**ACTIVITY:** Find the word "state" in the listing. Copy out each line where it occurs.

##############################

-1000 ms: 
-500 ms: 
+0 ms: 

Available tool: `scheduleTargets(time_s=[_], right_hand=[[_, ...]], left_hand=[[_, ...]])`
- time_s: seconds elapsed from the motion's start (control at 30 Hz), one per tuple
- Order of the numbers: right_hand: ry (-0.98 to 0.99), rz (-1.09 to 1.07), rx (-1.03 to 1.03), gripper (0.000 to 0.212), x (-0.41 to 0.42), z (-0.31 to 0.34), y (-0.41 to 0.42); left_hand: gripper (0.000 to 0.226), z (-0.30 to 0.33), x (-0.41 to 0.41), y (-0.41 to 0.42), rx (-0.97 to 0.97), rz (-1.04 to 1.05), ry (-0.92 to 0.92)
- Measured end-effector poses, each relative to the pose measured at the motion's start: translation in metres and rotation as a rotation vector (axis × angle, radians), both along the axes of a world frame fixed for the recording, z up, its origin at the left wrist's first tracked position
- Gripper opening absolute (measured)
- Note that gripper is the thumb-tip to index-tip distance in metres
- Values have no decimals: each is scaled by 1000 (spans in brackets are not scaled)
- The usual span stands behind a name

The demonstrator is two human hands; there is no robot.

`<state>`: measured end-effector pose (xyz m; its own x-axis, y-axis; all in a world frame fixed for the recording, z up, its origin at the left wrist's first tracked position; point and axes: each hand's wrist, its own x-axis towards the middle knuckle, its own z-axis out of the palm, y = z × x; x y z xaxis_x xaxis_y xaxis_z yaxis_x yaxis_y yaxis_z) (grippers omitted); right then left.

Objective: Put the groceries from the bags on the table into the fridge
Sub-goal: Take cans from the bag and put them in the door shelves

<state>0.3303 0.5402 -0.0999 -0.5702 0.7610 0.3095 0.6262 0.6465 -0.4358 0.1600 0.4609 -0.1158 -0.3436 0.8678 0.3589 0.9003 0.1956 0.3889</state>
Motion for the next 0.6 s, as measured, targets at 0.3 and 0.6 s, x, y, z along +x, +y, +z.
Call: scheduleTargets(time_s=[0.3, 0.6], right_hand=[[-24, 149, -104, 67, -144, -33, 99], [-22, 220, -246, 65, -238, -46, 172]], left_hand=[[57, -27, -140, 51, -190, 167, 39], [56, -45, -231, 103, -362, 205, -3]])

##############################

**EXERCISE SOLUTION:**
`<state>`: measured end-effector pose (xyz m; its own x-axis, y-axis; all in a world frame fixed for the recording, z up, its origin at the left wrist's first tracked position; point and axes: each hand's wrist, its own x-axis towards the middle knuckle, its own z-axis out of the palm, y = z × x; x y z xaxis_x xaxis_y xaxis_z yaxis_x yaxis_y yaxis_z) (grippers omitted); right then left.
<state>0.3303 0.5402 -0.0999 -0.5702 0.7610 0.3095 0.6262 0.6465 -0.4358 0.1600 0.4609 -0.1158 -0.3436 0.8678 0.3589 0.9003 0.1956 0.3889</state>

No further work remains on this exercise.